Jeers to the Canucks for passing up the opportunity to acquire Anthony Duclair. Look, I know the comments section is already gearing up to give me a hard time for this one on the premise that we don’t know what the Canucks did or didn’t offer for Duclair, and there’s some merit to that. But when I see a young player with offensive upside that’s already about a 40 point per 82 game season scorer with a neutral two-way profile going for Richard Panik, well, I can’t help but feel like the Canucks missed a golden opportunity to acquire a good young player for pennies on the dollar.
Cheers to Brock Boeser for his first NHL All-Star appearance on the Pacific Division team. Boeser made his selection an easy one for fans and the league alike. He’s a rising star in today’s NHL and well on his way to a Calder Trophy. This couldn’t happen to a better guy, too.

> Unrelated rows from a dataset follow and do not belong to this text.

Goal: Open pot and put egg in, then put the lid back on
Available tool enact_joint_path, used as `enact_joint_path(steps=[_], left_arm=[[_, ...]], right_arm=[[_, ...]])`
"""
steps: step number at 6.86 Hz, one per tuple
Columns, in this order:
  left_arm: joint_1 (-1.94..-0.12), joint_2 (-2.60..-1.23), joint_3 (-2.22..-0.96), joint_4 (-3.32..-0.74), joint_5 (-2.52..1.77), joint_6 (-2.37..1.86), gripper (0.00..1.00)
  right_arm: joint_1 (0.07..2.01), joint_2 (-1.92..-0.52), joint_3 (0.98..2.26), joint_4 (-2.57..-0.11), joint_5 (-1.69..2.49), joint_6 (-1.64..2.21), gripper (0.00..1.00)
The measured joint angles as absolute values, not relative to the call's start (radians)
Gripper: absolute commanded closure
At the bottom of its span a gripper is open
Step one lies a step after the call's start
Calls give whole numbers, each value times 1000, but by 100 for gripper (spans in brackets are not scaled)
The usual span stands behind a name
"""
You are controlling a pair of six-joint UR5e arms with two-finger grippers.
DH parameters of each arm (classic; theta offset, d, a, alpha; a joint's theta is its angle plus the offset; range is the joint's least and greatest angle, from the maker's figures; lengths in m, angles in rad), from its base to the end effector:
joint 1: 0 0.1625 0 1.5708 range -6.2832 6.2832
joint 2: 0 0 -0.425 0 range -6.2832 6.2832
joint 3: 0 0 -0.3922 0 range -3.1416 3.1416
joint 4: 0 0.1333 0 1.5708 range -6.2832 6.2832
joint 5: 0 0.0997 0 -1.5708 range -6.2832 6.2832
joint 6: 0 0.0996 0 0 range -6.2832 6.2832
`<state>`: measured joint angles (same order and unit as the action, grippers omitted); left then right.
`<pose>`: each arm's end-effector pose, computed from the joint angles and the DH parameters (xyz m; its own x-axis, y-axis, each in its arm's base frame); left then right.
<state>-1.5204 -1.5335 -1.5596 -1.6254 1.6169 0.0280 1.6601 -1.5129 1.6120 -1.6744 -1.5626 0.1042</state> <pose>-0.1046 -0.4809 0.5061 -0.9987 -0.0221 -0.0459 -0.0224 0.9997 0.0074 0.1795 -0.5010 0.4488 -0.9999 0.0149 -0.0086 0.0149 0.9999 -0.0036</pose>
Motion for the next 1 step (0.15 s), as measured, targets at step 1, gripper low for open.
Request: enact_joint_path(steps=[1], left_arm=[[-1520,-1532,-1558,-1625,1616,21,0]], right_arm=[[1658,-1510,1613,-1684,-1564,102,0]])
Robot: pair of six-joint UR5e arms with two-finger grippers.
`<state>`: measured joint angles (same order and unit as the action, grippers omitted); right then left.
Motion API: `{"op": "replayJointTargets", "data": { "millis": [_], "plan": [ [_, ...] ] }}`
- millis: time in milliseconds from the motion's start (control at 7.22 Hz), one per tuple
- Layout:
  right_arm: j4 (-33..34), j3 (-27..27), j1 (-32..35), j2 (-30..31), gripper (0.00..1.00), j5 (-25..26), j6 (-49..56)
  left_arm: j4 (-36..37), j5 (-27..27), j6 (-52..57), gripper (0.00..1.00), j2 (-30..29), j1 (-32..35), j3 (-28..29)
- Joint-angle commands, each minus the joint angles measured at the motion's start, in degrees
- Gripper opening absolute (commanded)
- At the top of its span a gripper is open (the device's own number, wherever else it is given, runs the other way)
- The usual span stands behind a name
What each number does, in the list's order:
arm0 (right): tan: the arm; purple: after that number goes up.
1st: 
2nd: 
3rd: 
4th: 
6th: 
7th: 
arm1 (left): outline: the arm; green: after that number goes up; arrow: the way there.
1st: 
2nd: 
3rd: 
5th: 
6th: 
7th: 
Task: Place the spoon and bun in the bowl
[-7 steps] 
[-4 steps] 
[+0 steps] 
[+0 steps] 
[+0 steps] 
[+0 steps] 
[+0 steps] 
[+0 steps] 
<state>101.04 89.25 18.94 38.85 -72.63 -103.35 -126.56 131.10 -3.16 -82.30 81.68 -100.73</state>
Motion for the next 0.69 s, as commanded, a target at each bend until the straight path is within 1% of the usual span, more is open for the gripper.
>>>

Jeers to Loui Eriksson’s disappearing act when the Canucks needed him most. Since December 1st, Eriksson has two points, both assists. This is a player making $6-million a season. The worst part of this is it really seemed like Eriksson had started getting the bounces in November — there were signs that he was turning his Canucks tenure around! Since then, Eriksson’s been invisible at best.
Cheers to Kole Lind, who’s done nothing but score since Team Canada cut him from their World Junior roster. With an assist tonight for the Kelowna Rockets, Lind has a ten-game point streak going, in which he’s scored eight goals and eleven assists. It seems he’s used that snub as motivation and the rest of the WHL is suffering for it.